The Verbis Diablo tells of Lucifer and Dracula, two brothers cast to different realms, one to the realm of spirit (Hell) and the other to the realm of flesh (Earth) and held captive there, waiting for the Mother of Evil to release them. The Mother of Evil, of course, directly correlates to the myth of Lilith and her demonic spawn. Earlier in the series, Vanessa was identified as Amunet, an Egyptian goddess known as “The Hidden One” who could never be shown with her consort because their union would cause the Apocalypse (“Séance”). Comparing the two stories reveals several similarities: Vanessa, as a powerful female, must not copulate with a powerful male figure, or they will cause the destruction of the world. Not only does this associate her femininity with inherent danger, but also it stipulates that she must be carefully policed or else risk her starting the Apocalypse through having sexual intercourse.
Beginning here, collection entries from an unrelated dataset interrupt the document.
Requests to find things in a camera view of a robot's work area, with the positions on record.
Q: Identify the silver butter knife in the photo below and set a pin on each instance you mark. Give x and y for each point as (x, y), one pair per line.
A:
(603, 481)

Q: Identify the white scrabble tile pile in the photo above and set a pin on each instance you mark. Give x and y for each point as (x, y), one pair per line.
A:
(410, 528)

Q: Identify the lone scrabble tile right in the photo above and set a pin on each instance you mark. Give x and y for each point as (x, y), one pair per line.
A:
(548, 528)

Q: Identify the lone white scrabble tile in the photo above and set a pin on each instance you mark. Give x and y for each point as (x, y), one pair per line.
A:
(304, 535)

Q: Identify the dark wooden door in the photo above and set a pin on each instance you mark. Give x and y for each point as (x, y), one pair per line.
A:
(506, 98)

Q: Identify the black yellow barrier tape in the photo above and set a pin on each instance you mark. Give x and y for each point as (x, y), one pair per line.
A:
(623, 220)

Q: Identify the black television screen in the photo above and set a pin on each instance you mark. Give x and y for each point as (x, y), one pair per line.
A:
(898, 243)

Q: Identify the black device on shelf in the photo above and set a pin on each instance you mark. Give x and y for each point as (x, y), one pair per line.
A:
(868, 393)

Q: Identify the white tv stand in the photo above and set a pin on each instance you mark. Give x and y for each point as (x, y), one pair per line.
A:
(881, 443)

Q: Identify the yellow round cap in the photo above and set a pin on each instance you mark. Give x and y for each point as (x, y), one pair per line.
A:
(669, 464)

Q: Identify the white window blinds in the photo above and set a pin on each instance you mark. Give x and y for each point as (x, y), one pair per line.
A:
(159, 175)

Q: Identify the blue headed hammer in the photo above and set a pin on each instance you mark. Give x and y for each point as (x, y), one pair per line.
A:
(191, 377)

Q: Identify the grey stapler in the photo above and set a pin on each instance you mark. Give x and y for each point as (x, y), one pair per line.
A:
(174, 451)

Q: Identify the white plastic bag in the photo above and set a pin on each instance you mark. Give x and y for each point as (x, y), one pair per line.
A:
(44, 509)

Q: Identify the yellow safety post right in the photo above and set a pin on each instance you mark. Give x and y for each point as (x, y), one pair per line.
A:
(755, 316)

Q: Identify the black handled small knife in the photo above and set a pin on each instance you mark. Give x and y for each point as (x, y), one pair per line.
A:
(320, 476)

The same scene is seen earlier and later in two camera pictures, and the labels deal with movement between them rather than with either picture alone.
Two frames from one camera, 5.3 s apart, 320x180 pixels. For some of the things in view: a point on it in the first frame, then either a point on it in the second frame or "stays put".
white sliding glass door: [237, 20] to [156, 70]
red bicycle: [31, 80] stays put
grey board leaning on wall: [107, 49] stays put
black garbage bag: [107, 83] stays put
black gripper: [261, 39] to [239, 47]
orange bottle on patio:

It is no accident that Vanessa is the only woman in her group of hunters: the other members are her adoptive father, Sir Malcolm Murray; her love interest, Ethan Chandler; Ferdinand Lyle, the Egyptologist; and Dr. Victor Frankenstein. Although the constant presence of the men would assumedly give her opportunities galore to have sex, Vanessa and Ethan never do, because it could prompt a possession, as it did when she slept with Dorian Gray (“Possession”). When asked why Vanessa is the particular target of the fallen angels, Lyle comments on the various “chosen ministers of evil”: “Amunet from Egyptian religion, Lilith from the Talmud, Nordic Hella, the Celtic Macha, Mara from the Hindus, all variations of deities or demigods who are destined to unleash annihilation on the world” (“Memento Mori”). All of these deities are female, because there was “something thought unholy [sic] in the erotic power they held over men” (“Memento Mori”). Female sexuality, unconstrained by societal norms and proper behavior, could be so powerful that it could cause the Apocalypse, simply because of the sexual power they held over men. After all, it was Lilith’s demand for sexual equality that robbed Adam of his wife, and caused a proliferation of demons on earth.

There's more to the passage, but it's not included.